= YOUR TASK =
Begin at the line below that has "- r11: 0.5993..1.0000" and stop after the line that has "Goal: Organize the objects". Please restate only those lines, word for word.
----- EXERCISE INPUT -----
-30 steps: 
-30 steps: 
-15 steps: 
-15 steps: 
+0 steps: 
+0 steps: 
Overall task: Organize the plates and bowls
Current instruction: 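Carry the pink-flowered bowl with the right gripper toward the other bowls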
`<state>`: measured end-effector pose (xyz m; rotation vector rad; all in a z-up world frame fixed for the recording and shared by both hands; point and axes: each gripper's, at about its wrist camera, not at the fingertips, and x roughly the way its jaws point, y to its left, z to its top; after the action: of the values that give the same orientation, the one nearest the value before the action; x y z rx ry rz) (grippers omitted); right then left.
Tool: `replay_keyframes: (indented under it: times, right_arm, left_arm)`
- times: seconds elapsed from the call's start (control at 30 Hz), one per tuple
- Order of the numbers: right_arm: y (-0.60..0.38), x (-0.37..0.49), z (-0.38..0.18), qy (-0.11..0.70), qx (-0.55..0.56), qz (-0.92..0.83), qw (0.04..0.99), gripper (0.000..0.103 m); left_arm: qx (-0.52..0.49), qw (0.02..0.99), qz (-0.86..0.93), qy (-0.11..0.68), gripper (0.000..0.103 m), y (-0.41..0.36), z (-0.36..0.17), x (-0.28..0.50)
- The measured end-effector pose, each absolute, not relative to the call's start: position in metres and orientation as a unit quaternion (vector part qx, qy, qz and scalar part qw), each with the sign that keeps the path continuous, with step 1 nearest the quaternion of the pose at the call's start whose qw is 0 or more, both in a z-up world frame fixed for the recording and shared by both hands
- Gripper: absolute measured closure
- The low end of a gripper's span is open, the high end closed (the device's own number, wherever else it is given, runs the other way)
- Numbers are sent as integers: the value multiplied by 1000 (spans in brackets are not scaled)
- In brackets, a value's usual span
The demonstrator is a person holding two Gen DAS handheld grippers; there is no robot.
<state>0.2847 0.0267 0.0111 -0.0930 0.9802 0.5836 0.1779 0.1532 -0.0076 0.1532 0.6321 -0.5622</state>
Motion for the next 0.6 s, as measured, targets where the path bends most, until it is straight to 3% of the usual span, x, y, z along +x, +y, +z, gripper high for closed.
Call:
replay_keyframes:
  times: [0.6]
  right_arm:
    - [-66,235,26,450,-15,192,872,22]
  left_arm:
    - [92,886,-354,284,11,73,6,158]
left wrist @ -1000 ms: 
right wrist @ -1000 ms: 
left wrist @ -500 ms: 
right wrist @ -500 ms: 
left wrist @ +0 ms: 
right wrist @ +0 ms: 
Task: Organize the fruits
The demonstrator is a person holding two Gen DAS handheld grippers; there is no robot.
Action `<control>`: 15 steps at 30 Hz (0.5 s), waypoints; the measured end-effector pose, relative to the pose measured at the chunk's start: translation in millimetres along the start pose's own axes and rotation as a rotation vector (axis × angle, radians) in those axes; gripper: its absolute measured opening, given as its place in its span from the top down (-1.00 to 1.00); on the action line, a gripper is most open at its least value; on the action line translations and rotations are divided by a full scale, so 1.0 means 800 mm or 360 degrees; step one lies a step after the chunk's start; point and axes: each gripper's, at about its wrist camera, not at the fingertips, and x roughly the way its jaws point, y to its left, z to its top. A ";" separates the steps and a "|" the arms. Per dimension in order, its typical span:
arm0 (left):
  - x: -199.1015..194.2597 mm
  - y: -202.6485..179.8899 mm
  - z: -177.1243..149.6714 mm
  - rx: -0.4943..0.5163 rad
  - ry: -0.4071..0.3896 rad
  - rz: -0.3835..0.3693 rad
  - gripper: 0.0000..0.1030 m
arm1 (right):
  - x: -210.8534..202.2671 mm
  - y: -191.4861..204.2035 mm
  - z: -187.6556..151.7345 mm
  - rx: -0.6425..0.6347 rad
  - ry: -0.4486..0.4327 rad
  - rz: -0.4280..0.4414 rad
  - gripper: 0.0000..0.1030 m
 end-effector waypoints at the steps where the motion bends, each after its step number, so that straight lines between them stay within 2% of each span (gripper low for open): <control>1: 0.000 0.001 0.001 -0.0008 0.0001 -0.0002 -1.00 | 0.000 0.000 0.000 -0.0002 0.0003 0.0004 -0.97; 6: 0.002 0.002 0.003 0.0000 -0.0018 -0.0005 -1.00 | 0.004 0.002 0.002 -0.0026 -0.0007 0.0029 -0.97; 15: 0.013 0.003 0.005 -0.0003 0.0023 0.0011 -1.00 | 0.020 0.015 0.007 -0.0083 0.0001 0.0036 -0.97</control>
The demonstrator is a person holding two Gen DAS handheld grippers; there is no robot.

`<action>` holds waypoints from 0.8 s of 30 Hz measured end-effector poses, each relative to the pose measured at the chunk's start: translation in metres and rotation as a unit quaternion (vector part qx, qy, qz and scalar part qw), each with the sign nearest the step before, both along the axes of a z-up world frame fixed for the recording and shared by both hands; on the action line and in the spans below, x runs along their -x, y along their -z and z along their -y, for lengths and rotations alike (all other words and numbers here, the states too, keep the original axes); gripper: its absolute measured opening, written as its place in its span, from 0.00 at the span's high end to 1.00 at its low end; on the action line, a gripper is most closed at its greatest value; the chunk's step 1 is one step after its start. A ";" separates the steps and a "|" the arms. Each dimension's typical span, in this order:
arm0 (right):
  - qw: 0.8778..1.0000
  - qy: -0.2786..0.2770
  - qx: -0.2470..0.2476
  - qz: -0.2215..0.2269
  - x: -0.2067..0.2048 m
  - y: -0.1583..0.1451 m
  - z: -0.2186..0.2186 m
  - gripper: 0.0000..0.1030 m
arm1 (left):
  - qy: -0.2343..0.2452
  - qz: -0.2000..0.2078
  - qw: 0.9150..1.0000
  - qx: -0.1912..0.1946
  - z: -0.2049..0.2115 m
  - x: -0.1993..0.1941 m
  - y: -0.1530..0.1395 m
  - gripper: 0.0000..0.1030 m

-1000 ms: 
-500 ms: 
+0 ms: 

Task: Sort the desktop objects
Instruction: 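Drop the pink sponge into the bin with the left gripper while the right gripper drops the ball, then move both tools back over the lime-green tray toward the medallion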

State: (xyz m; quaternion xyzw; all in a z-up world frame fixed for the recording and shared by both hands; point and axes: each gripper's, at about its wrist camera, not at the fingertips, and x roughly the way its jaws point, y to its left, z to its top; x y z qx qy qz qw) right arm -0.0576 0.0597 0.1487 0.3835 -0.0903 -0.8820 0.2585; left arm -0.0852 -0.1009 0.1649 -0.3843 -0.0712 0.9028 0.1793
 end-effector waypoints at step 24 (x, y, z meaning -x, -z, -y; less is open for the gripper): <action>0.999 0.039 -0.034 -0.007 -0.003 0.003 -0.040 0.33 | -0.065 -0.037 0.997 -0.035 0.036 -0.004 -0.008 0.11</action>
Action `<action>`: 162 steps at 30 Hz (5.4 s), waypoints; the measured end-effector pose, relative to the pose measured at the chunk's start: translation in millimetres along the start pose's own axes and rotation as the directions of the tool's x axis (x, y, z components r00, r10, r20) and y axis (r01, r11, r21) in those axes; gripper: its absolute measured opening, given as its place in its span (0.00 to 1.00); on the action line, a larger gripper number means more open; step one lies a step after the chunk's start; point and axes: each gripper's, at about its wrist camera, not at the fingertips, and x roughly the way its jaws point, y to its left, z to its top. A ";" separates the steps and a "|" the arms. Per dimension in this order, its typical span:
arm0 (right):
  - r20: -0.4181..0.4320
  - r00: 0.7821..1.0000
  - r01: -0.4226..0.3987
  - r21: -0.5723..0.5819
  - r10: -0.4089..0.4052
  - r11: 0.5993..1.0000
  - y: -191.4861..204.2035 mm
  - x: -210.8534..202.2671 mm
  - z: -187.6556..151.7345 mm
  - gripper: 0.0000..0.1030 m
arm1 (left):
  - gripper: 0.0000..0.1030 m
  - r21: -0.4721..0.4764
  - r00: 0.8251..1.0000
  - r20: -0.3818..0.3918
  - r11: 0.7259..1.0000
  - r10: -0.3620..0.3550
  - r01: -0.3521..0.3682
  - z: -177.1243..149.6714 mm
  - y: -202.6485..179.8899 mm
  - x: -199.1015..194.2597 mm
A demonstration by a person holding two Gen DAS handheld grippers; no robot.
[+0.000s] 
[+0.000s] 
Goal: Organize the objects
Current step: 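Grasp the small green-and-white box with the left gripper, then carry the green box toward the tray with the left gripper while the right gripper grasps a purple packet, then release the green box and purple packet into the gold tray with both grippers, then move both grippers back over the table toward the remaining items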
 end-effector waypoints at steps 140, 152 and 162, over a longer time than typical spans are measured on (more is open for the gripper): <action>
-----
= SOLUTION BELOW =
  - r11: 0.5993..1.0000
  - y: -191.4861..204.2035 mm
  - x: -210.8534..202.2671 mm
  - z: -187.6556..151.7345 mm
  - gripper: 0.0000..0.1030 m
arm1 (left):
  - gripper: 0.0000..0.1030 m
  - r21: -0.4721..0.4764
  - r00: 0.8251..1.0000
  - r20: -0.3818..0.3918
  - r11: 0.7259..1.0000
  - r10: -0.3620..0.3550
  - r01: -0.3521..0.3682
  - z: -177.1243..149.6714 mm
  - y: -202.6485..179.8899 mm
  - x: -199.1015..194.2597 mm
A demonstration by a person holding two Gen DAS handheld grippers; no robot.
[+0.000s] 
[+0.000s] 
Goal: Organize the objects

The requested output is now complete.